Saturday, October 9, 2010

Great Expectations

Book:  Great Expectations
Author:  Charles Dickens
Like/Don't Like:  I think Dickens and I would be BFF

I have said it before and I will say it until I die:  teenagers shouldn't read Dickens.  What a horrible way to treat both the kids and the author.  Great Expectations was the first Dickens book I ever read and it completely turned me off to him for years and years.  I was a freshman in high school and all I can remember of it is Miss Havisham in her wedding dress and the cake full of critters.  And also that I was bored out of my mind.  Because I was 14 and dumb.  14 year olds don't get Dickens.  How can they?  He's so subtle and dry and his stories weave in and out of dozens of characters' lives.  What 14 year old has that sort of attention span?  I wish that I had been introduced to him in college.  All it would have taken for me to be completely smitten was a few more years under my belt.  But instead I spent almost 20 years thinking he was the biggest bore.

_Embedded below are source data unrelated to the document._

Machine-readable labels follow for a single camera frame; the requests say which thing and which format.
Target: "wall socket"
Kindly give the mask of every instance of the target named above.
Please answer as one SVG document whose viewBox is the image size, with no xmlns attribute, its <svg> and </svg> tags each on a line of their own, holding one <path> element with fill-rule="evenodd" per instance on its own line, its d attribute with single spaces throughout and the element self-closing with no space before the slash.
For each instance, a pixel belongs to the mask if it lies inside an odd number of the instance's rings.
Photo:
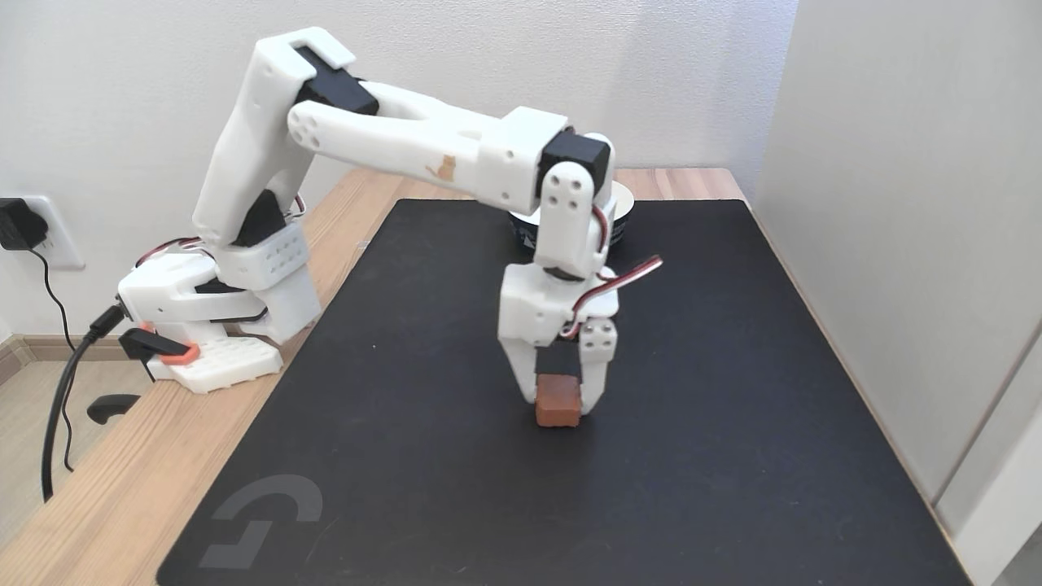
<svg viewBox="0 0 1042 586">
<path fill-rule="evenodd" d="M 47 240 L 40 243 L 33 250 L 47 259 L 51 270 L 75 271 L 84 267 L 83 260 L 76 250 L 69 228 L 58 214 L 58 209 L 46 195 L 11 194 L 8 197 L 21 197 L 25 204 L 47 220 Z"/>
</svg>

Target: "desk mat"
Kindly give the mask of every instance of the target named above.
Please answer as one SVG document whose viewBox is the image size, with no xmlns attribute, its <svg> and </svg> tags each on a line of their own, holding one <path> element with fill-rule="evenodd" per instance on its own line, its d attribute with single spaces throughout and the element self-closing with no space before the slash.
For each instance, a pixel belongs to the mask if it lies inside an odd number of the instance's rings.
<svg viewBox="0 0 1042 586">
<path fill-rule="evenodd" d="M 159 583 L 969 584 L 745 204 L 626 233 L 611 266 L 666 263 L 620 292 L 596 410 L 547 430 L 496 341 L 507 215 L 398 202 Z"/>
</svg>

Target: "red white black wire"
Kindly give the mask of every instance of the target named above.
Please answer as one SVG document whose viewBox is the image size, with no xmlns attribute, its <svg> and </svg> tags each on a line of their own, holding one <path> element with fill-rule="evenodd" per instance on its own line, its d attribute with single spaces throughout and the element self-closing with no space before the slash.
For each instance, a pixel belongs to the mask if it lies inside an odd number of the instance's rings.
<svg viewBox="0 0 1042 586">
<path fill-rule="evenodd" d="M 607 230 L 607 218 L 604 216 L 604 212 L 596 205 L 593 206 L 593 215 L 597 218 L 597 223 L 600 225 L 600 246 L 597 250 L 601 251 L 604 250 L 604 247 L 607 245 L 607 241 L 611 238 L 611 234 L 609 234 Z M 572 319 L 565 324 L 565 328 L 561 332 L 561 336 L 564 338 L 574 338 L 575 335 L 578 334 L 579 326 L 581 325 L 579 322 L 579 311 L 582 309 L 582 306 L 586 306 L 587 302 L 590 301 L 590 299 L 593 299 L 598 295 L 603 295 L 610 291 L 615 291 L 620 287 L 629 285 L 661 266 L 662 257 L 655 254 L 619 276 L 613 277 L 598 274 L 597 278 L 603 280 L 604 283 L 594 287 L 582 295 L 579 295 L 579 298 L 576 299 L 575 303 L 572 306 Z"/>
<path fill-rule="evenodd" d="M 300 197 L 300 194 L 297 194 L 293 198 L 293 200 L 296 202 L 297 209 L 299 211 L 296 212 L 296 213 L 288 212 L 286 214 L 286 217 L 289 218 L 289 219 L 294 219 L 295 220 L 297 218 L 302 217 L 304 214 L 307 213 L 307 204 L 304 203 L 304 198 Z M 193 237 L 182 236 L 182 237 L 179 237 L 179 238 L 174 238 L 172 240 L 168 240 L 168 241 L 164 242 L 163 244 L 156 246 L 155 248 L 152 248 L 148 252 L 145 252 L 144 254 L 142 254 L 142 257 L 140 259 L 138 259 L 138 262 L 133 264 L 134 268 L 140 267 L 145 261 L 149 260 L 150 258 L 154 257 L 155 254 L 158 254 L 159 252 L 166 251 L 171 246 L 175 246 L 175 245 L 179 246 L 182 250 L 198 250 L 198 251 L 202 252 L 203 254 L 209 255 L 209 252 L 207 252 L 206 249 L 203 248 L 203 241 L 202 241 L 201 238 L 199 238 L 197 236 L 193 236 Z"/>
</svg>

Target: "logo on mat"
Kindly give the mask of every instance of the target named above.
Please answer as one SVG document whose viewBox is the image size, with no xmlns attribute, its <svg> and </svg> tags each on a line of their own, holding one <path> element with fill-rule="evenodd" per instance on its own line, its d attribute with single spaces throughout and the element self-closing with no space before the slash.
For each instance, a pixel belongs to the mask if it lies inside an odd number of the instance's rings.
<svg viewBox="0 0 1042 586">
<path fill-rule="evenodd" d="M 284 494 L 297 504 L 297 520 L 315 522 L 322 516 L 322 491 L 312 481 L 297 474 L 275 474 L 239 489 L 234 494 L 221 503 L 214 515 L 214 520 L 230 521 L 235 518 L 247 505 L 269 494 Z M 239 543 L 214 543 L 203 554 L 199 567 L 220 569 L 249 569 L 253 565 L 268 537 L 272 521 L 251 520 L 246 531 L 239 538 Z"/>
</svg>

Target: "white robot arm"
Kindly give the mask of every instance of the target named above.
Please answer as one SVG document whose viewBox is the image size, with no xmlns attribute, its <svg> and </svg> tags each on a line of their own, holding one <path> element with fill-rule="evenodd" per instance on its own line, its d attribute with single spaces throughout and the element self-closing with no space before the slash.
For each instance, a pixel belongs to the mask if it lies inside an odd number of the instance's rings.
<svg viewBox="0 0 1042 586">
<path fill-rule="evenodd" d="M 578 335 L 581 411 L 589 412 L 615 351 L 615 289 L 661 264 L 653 259 L 622 277 L 604 268 L 616 204 L 611 143 L 575 135 L 554 114 L 518 107 L 493 118 L 359 80 L 347 72 L 353 62 L 321 28 L 256 44 L 193 215 L 212 258 L 153 257 L 120 286 L 131 317 L 157 334 L 182 343 L 216 340 L 209 345 L 225 356 L 232 344 L 249 344 L 237 356 L 255 364 L 233 373 L 194 365 L 202 377 L 157 360 L 150 367 L 196 392 L 280 367 L 265 345 L 229 339 L 224 326 L 238 321 L 243 332 L 280 344 L 318 316 L 303 234 L 286 217 L 320 154 L 458 190 L 501 210 L 540 207 L 534 263 L 504 274 L 499 339 L 522 394 L 535 401 L 536 348 Z M 201 349 L 202 360 L 207 347 Z"/>
</svg>

Well, I love him now.  I think we would be the best of friends if we were ever in the same neighborhood, or century.  He's just so funny.  So because I love him I thought I'd go back to the book that started it all and see if my impression of it had evolved beyond, "Ugh, lame."  It has.  I thought it was clever and, proving that my memory for books is non-existent, everything was a surprise.  I remembered that Miss Havisham went up in flames, but other than that I kept gasping and saying, "Really?!"  I love that he ties everything up in a nice bow at the end.  Everyone gets what they deserve.  Good people learn lessons and end up happier and wiser than before.  I never worry that his stories will end poorly, which is a relief sometimes in reading.

Plus, there are always a one or two characters that are just so endearing.  Wemmick was the one this time.  He lives in a teeny castle, complete with a moat and tends to his old father, whom he calls The Aged Parent, sometimes shortened just to Aged or Aged P.  My Dad can consider himself warned that I will be calling him this in the near future.

6 comments:

Lisa said...

I just saw this play the other day, it was amazing! I'm glad you liked the read :)

Rach said...

I read it a few months ago, and I think I need to read it again when I'm not being interrupted by little kids, because I read it in short chunks, and had a hard time sticking with it. I also loved Wemmick. He was my favorite part of the book.

Anonymous said...

OMG! I H-A-T-E-D this story in high school! Yawn! I haven't read another Dickens story since my freshman year and have no plans of doing so in the near future because of this story. I'm glad you made ammends with it. You're a bigger person than I am.

Susan Bergreen

Tom said...

I was kind of dissapointed because I was hoping for so much more. I guess you could say I had "great expectations." Sorry about that-I've never read it, but I love Dickens movies on the BBC.

Erika said...

Good to know! I read a Tale of Two Cities for pleasure during summer break of college and am not sure I like Dickens. I liked the romanticism of the story but I thought there was too much extra fluff to get to the point. Glad to know you liked this one.

Laurel said...

I love Dickens.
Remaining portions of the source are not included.